IMG_0676Yesterday, I made what has become my annual pilgrimage from the north coast to Carnlough – a beautiful little seaside village nestled beneath the cliffs where, every Spring, the John Hewitt Society’s Spring Festival takes place.

The route I take to get there hugs the coastline; the road winding through quiet villages; stretching over sparse, windswept hilltops, and twisting and turning beneath canopies of crooked trees – all against the backdrop of a glittering blue ocean and sweeping blue sky. In short, I relish the drive almost as much as the Spring Festival, and for the past three years, I’ve been blessed with wonderful weather each time.

Stephen Sexton reads from his debut poetry pamphlet, Oils.

Stephen Sexton reads from his debut poetry pamphlet, Oils.

I’m writing a review of yesterday’s poetry readings – which came from Belfast poets Stephen Sexton and Ciaran Carson – for Culture NI, so I won’t go into that now, but I did want to pick out something that both writers mentioned when it comes to writing poetry.

Apparently, Ciaran Carson, who lectures at the Seamus Heaney Centre for Poetry at Queen’s University in Belfast, always tells his students to ‘look every word up’ when they write. A lot of the time, he said, you’ll find the word doesn’t mean exactly what you thought it did. It will help your poetry, was the implication.

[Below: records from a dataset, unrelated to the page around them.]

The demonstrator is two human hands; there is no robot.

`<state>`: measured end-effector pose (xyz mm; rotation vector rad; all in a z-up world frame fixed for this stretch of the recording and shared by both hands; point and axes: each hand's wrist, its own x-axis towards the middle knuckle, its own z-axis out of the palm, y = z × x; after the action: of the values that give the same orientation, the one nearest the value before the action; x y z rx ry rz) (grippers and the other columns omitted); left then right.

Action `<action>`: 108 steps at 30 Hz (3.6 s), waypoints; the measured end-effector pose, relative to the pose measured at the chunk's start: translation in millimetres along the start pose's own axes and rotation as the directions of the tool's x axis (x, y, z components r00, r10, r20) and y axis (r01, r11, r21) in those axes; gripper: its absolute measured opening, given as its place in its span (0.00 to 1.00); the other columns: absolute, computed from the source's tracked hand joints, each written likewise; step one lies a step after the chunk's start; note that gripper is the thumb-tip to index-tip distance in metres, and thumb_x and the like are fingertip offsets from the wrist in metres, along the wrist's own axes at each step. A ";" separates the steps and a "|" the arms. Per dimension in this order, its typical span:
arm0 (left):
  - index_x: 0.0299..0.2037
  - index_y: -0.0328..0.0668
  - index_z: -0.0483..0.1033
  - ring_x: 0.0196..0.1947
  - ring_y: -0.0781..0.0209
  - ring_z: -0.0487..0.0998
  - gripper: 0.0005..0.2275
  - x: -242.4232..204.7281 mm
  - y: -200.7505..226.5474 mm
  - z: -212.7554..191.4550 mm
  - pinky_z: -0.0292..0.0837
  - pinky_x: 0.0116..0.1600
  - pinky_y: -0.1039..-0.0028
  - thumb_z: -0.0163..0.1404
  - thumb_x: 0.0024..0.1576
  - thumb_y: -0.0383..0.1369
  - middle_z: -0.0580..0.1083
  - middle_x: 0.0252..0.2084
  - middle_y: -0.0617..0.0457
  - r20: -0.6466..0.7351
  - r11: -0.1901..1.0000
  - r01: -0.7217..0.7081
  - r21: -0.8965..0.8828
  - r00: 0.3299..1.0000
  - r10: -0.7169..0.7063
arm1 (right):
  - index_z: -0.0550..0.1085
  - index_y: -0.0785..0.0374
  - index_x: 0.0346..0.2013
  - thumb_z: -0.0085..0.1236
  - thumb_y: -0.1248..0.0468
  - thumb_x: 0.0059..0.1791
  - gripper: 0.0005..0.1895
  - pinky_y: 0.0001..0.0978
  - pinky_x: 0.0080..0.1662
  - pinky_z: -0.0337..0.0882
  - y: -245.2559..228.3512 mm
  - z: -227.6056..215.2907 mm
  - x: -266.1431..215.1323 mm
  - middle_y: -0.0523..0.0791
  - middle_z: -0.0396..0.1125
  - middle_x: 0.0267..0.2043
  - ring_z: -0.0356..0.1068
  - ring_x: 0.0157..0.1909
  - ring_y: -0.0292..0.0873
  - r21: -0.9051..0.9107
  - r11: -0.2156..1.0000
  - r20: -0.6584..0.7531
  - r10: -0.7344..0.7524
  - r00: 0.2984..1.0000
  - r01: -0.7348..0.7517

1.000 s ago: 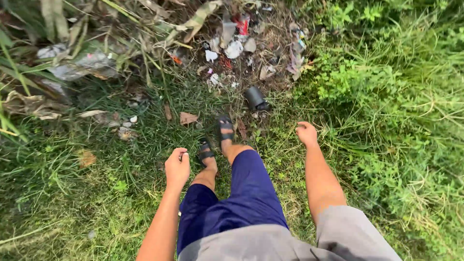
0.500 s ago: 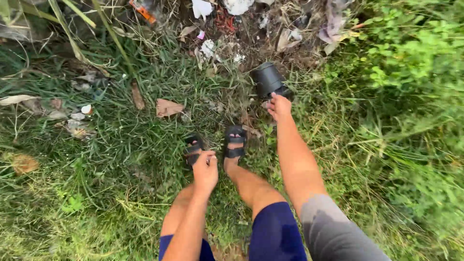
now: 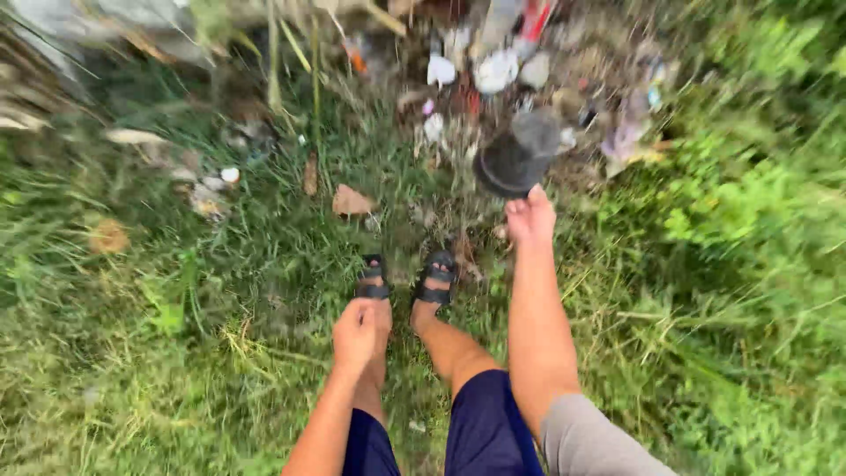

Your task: Gathering various pieces of trash and yard waste and throwing them onto a small fire in a backyard.

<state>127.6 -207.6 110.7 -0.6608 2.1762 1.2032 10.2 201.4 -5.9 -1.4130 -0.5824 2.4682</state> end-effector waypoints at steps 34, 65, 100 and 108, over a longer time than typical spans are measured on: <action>0.49 0.42 0.79 0.34 0.57 0.80 0.11 46.1 115.1 -274.1 0.74 0.44 0.66 0.52 0.58 0.34 0.81 0.36 0.49 -0.387 0.933 0.225 -0.281 0.863 -0.325 | 0.64 0.50 0.67 0.55 0.69 0.36 0.42 0.51 0.46 0.71 16.5 887.2 -15.6 0.59 0.69 0.46 0.72 0.45 0.63 -0.513 -0.654 0.845 -0.497 0.195 0.556; 0.74 0.41 0.56 0.57 0.55 0.64 0.22 20.5 345.3 -271.8 0.60 0.67 0.61 0.37 0.70 0.37 0.53 0.74 0.33 -0.152 0.059 -0.165 -0.984 0.972 0.181 | 0.67 0.62 0.65 0.56 0.64 0.52 0.25 0.31 0.42 0.77 112.7 466.6 -395.4 0.44 0.71 0.44 0.71 0.39 0.37 -0.733 0.541 0.677 0.516 0.524 0.413; 0.66 0.57 0.66 0.74 0.56 0.56 0.34 129.1 -94.8 -402.5 0.46 0.76 0.59 0.49 0.50 0.58 0.55 0.74 0.52 0.416 0.636 -0.099 0.766 0.830 -0.372 | 0.68 0.59 0.23 0.40 0.42 0.55 0.27 0.32 0.20 0.50 388.4 748.3 -35.8 0.41 0.60 0.17 0.55 0.16 0.38 -0.410 0.778 0.604 -0.160 0.781 0.476; 0.66 0.64 0.65 0.74 0.46 0.56 0.31 132.5 -39.8 -412.9 0.63 0.71 0.59 0.50 0.50 0.55 0.57 0.74 0.66 0.247 0.623 0.192 0.758 0.800 -0.547 | 0.70 0.62 0.33 0.46 0.60 0.53 0.10 0.33 0.32 0.68 390.8 768.1 -69.6 0.46 0.67 0.27 0.68 0.28 0.41 -0.379 0.846 0.627 -0.064 0.776 0.376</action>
<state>-38.6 -604.2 179.1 -0.4030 1.7404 0.1869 -621.1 -344.6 219.5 -0.5607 -1.5057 2.6353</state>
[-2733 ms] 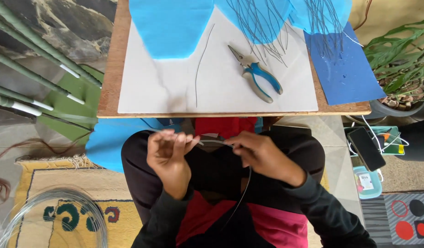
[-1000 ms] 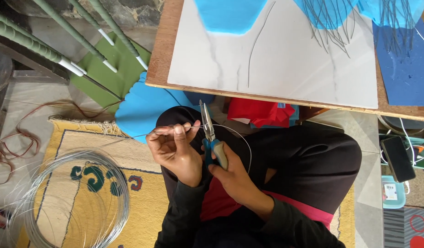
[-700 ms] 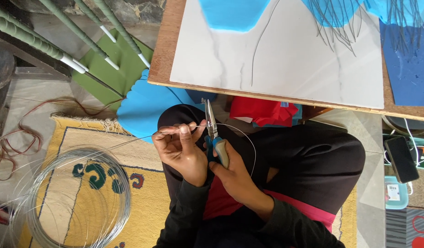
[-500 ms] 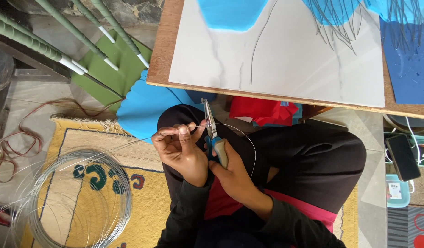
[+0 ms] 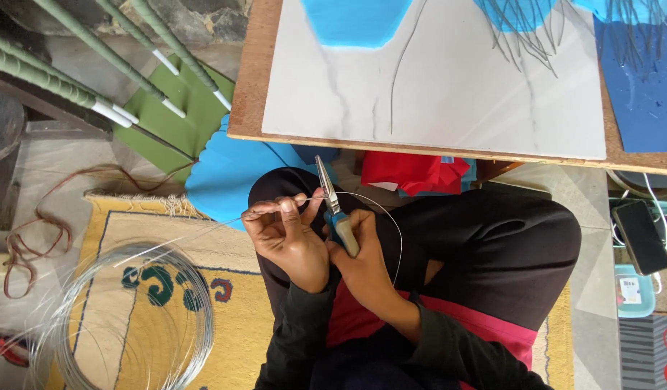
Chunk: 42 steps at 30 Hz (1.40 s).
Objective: Measuring, cutting, and arranging thin metal wires onto foam petal shapes for a craft project.
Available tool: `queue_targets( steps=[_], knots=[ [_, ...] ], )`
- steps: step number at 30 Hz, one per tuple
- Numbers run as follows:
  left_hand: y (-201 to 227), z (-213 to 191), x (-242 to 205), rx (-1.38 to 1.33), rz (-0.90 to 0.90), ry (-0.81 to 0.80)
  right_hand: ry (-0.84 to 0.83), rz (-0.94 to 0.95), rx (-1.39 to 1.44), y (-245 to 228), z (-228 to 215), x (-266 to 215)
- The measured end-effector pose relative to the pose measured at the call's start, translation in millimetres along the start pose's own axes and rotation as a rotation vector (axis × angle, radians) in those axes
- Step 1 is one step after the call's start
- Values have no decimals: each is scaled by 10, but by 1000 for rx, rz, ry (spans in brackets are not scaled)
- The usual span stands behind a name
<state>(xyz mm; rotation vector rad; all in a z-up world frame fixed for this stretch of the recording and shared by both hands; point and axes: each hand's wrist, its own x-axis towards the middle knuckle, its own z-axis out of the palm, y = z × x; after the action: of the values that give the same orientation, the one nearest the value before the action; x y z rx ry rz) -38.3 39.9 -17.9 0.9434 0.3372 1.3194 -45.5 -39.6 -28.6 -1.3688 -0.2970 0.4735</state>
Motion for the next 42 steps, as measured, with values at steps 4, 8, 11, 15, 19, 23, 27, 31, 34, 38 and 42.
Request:
queue_targets(
  steps=[4, 8, 11, 15, 19, 23, 27, 31, 34, 38, 42],
  knots=[
    [-52, -23, 0, -26, -24, -6, 3, 53, 26, 1, -14, 44],
    [-68, -7, -46, -21, -25, -28, 9, 107, -91, 66, -66, 65],
    [-32, 39, -59, -28, -25, -33, 16, 80, -199, 9, -98, 66],
    [-25, 60, -55, -26, -12, -41, 18, 29, -213, -1, -112, 83],
    [-36, 75, -66, -23, 1, -48, 27, -15, -218, 12, -93, 93],
    [-58, 86, -73, -24, 38, -40, 54, -56, -246, 58, -95, 115],
    [-106, 49, -99, 47, 142, -64, 66, -119, -338, 94, -125, 141],
    [-104, 28, -89, 29, 108, -76, 103, -158, -389, -19, -150, 161],
    [-111, -14, -45, -83, -89, -107, 65, -153, -314, -39, -169, 146],
    [-112, -81, -24, -160, -292, -123, 0, -60, -127, 86, -134, 79],
    [-152, -97, -39, -158, -319, -79, -21, -85, -120, 137, -152, 115]
  ],
)
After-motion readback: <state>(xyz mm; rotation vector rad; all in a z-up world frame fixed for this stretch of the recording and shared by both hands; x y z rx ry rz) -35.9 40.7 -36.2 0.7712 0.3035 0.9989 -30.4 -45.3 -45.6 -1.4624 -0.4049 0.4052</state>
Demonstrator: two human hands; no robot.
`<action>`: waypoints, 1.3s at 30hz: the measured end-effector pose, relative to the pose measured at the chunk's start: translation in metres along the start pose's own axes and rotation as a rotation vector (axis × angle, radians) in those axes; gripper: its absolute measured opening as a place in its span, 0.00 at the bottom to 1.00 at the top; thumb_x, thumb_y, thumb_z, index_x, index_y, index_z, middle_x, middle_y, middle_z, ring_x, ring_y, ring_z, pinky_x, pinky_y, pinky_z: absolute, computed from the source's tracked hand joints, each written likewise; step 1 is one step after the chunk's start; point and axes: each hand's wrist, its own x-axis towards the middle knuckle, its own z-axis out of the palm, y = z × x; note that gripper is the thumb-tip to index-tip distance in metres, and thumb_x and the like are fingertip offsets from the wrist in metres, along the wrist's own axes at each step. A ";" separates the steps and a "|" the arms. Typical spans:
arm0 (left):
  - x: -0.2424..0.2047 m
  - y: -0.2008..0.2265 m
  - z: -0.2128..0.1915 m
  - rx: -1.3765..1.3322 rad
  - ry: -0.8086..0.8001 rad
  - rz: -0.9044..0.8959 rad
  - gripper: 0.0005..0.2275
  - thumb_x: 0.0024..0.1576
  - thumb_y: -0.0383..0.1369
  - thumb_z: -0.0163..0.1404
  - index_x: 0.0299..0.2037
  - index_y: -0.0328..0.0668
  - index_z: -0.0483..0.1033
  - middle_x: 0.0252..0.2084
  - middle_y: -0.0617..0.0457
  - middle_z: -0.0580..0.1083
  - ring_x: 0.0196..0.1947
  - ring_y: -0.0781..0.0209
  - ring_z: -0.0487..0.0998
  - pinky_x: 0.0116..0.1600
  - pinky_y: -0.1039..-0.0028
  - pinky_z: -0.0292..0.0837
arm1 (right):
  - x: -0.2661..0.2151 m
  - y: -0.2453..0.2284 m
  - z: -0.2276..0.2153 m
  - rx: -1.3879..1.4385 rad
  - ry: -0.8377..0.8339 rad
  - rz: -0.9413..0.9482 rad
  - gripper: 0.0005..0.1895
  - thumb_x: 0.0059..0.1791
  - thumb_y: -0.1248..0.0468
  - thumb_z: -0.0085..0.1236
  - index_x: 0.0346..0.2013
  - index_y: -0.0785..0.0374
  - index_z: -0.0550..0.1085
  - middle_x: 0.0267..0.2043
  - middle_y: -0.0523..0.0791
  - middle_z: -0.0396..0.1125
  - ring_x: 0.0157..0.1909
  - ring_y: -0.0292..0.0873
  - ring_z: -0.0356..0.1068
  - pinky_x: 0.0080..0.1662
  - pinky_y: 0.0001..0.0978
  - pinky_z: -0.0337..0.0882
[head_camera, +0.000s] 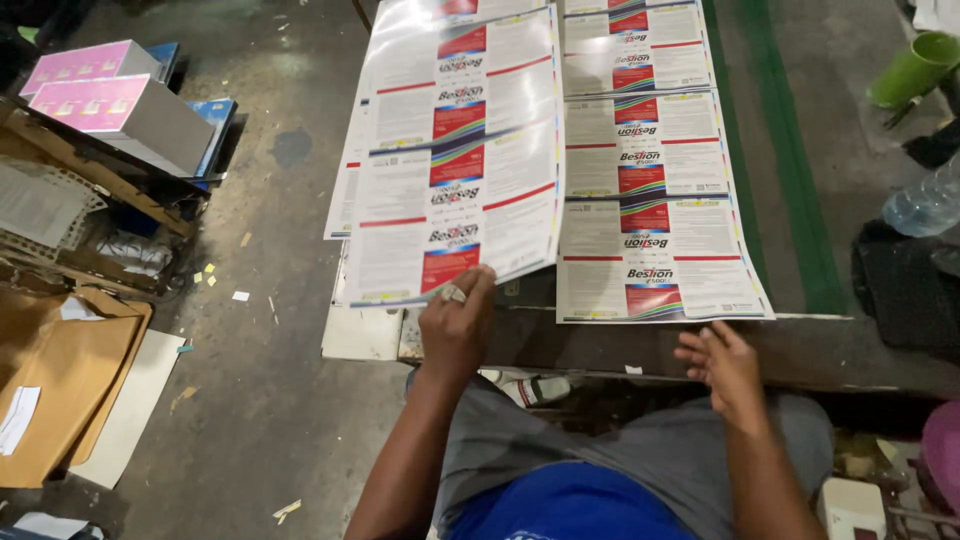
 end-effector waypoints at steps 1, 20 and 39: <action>0.001 0.005 -0.003 -0.065 0.067 0.053 0.13 0.58 0.23 0.52 0.52 0.38 0.75 0.49 0.45 0.78 0.47 0.46 0.82 0.49 0.63 0.78 | -0.009 -0.002 0.002 -0.022 0.035 0.030 0.26 0.57 0.62 0.47 0.70 0.58 0.57 0.48 0.54 0.75 0.40 0.45 0.75 0.33 0.31 0.72; 0.008 0.020 0.051 -0.234 -0.334 0.114 0.20 0.56 0.36 0.60 0.53 0.32 0.73 0.54 0.37 0.75 0.55 0.39 0.76 0.60 0.53 0.70 | -0.086 -0.023 0.025 0.343 -0.229 -0.143 0.11 0.55 0.61 0.55 0.50 0.62 0.72 0.39 0.44 0.73 0.33 0.37 0.71 0.28 0.30 0.66; 0.015 -0.047 0.027 0.233 -0.167 0.044 0.13 0.61 0.27 0.51 0.55 0.35 0.75 0.56 0.43 0.78 0.59 0.47 0.78 0.63 0.57 0.70 | -0.091 0.074 -0.102 0.133 0.261 0.054 0.11 0.56 0.64 0.53 0.53 0.63 0.71 0.40 0.46 0.72 0.34 0.41 0.71 0.29 0.33 0.66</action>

I do this now and again when I’m reading. A word might keep cropping up that I read all the time and roughly know, in context, what it means, but then I’ll think – if someone asked me, I couldn’t give them a definition. So, I’ve looked up a few words in my time (!) and have usually found exactly as Ciaran said – that the word will mean something slightly different from what I thought it did, or it will have multiple more meanings which immediately make it more interesting and give me more ways in which to use it in my own writing.

Belfast poet, Ciaran Carson, chats about writing and reads some of his work.

Belfast poet, Ciaran Carson, chats about writing and reads some of his work.

Both Stephen and Ciaran (Stephen is an ex-student of Ciaran’s) have done this in their work, and both are very successful poets. I’m not saying everyone has to use this technique, I do think it’s a good idea, as words can change their meaning over time, or still have meanings that we’ve forgotten about or never really knew.

When it comes to language, we never know it all. Language is full of twists and turns, and is always metamorphosing, so there are endless possibilities, I think, when it comes to weaving those words together…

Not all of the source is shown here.